### Provided records
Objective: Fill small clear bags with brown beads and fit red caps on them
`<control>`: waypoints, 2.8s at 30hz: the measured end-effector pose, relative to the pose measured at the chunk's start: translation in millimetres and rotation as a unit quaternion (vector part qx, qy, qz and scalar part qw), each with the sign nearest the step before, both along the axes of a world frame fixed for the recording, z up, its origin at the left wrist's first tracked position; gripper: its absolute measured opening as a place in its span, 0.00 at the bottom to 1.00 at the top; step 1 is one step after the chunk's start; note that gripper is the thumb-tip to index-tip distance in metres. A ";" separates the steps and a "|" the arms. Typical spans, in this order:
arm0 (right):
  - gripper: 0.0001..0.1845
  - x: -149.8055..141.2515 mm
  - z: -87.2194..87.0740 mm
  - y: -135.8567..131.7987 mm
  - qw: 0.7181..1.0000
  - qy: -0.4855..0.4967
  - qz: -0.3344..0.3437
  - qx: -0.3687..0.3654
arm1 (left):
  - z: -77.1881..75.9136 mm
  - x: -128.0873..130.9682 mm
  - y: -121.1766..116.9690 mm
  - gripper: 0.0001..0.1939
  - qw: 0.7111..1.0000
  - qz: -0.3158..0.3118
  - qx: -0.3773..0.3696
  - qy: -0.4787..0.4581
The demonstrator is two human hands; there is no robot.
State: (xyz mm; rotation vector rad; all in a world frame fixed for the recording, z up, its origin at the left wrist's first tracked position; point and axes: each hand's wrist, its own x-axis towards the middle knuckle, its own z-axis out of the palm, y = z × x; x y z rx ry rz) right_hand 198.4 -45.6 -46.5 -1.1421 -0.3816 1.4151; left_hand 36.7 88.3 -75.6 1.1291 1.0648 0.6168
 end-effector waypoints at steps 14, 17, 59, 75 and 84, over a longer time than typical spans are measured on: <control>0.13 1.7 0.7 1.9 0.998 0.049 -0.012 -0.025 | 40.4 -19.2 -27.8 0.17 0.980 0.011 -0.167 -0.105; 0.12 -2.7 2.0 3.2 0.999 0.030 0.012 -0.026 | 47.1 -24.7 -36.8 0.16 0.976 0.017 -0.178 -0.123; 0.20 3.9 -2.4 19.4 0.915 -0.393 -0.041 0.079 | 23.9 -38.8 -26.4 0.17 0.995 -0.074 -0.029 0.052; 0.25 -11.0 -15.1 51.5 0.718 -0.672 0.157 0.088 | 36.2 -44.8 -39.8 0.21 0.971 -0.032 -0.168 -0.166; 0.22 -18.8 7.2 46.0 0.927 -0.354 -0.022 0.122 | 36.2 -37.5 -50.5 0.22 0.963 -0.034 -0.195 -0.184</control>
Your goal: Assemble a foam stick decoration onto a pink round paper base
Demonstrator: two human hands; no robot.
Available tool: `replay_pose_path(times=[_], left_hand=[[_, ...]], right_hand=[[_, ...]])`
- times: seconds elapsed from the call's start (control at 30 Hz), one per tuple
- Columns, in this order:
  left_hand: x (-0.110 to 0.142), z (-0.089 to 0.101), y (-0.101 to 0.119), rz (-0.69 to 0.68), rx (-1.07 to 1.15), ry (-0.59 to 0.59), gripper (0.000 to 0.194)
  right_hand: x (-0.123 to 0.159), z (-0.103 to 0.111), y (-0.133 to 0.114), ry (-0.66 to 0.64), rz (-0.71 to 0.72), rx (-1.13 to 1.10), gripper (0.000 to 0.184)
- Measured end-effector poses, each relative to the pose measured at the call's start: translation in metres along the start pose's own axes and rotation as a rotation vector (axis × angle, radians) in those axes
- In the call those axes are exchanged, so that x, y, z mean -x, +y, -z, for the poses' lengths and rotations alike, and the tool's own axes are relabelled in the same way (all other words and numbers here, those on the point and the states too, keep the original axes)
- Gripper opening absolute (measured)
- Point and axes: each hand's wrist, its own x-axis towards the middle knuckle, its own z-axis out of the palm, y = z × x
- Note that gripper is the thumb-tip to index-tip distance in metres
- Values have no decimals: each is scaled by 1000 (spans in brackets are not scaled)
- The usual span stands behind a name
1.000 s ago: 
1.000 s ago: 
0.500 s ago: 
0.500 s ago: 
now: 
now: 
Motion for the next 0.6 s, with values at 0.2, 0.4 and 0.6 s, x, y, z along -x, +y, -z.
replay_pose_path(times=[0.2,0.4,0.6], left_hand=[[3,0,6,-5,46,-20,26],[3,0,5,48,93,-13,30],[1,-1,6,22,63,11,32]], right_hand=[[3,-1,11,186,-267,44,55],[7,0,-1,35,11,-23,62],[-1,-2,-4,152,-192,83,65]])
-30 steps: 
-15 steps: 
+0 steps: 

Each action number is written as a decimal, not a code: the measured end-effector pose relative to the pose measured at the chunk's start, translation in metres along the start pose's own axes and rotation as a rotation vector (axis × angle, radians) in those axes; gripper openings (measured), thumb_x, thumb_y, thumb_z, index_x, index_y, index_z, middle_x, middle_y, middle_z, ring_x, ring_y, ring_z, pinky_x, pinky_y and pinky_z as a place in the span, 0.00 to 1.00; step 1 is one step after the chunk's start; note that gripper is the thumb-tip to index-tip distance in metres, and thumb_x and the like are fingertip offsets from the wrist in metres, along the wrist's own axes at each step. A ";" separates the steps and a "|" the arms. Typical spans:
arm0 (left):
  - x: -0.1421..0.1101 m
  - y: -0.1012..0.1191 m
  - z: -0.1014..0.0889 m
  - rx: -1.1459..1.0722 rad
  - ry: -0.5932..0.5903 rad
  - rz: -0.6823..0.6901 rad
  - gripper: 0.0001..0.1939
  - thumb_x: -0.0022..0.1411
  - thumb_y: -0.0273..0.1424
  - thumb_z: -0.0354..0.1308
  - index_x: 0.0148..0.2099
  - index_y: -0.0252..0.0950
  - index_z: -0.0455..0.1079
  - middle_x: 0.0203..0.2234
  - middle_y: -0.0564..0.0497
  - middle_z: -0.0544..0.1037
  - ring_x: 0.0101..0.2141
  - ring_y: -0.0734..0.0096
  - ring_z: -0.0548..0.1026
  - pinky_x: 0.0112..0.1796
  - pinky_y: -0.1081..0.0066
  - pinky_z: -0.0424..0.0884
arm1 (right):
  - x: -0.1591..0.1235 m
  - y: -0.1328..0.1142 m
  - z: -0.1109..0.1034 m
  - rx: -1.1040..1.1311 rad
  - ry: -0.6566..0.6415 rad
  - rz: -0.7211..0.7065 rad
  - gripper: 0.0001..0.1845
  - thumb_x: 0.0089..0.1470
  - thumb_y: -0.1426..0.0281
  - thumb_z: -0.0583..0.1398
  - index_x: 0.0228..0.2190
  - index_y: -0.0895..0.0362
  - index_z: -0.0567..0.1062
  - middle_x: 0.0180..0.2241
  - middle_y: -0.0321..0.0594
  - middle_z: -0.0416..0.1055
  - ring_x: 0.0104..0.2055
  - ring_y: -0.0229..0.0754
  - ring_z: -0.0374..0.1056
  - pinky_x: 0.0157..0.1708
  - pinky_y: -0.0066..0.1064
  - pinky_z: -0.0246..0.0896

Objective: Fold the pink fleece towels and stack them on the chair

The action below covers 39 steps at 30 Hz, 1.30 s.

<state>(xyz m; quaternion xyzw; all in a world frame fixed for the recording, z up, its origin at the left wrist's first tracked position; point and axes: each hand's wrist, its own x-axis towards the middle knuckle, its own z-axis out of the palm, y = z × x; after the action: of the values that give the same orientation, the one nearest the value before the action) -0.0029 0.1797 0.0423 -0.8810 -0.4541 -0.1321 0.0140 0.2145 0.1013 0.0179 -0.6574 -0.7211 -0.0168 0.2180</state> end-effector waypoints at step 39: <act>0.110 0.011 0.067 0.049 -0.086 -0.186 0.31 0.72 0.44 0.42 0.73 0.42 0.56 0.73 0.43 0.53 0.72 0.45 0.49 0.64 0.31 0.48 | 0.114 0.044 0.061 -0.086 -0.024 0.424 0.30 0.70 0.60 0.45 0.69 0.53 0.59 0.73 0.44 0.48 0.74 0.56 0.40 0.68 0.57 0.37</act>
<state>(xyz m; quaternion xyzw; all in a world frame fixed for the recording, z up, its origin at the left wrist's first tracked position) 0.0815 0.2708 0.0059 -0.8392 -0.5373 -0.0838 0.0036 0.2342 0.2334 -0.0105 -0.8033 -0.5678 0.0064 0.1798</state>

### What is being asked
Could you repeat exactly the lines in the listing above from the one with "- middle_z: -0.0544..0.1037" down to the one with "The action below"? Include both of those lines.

### Answer to this task
  - middle_z: -0.0544..0.1037
  - ring_x: 0.0101..0.2141
  - ring_y: -0.0734..0.0096
  - ring_z: -0.0548..0.1026
  - pinky_x: 0.0112..0.1796
  - pinky_y: -0.1081..0.0066
  - pinky_z: -0.0424..0.0884
arm1 (right):
  - x: -0.1591..0.1235 m
  - y: -0.1328..0.1142 m
  - z: -0.1109..0.1034 m
  - rx: -1.1040..1.1311 rad
  - ry: -0.6566..0.6415 rad
  - rz: -0.7211..0.7065 rad
  - gripper: 0.0001..0.1845
  - thumb_x: 0.0089..0.1470
  - thumb_y: -0.1426..0.0281
  - thumb_z: -0.0583..0.1398
  - index_x: 0.0228..0.2190
  - index_y: -0.0895..0.0362
  - index_z: -0.0567..0.1062
  - middle_x: 0.0180..0.2241
  - middle_y: -0.0321..0.0594
  - middle_z: -0.0416..0.1055
  - ring_x: 0.0104..0.2055
  - ring_y: -0.0229..0.0754
  - ring_z: -0.0374..0.1056
  - pinky_x: 0.0157..0.1708
  - pinky_y: -0.0066..0.1064
  - pinky_z: -0.0246..0.0896

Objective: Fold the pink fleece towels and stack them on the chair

The action below covers 39 steps at 30 Hz, 1.30 s.

No further answer is required.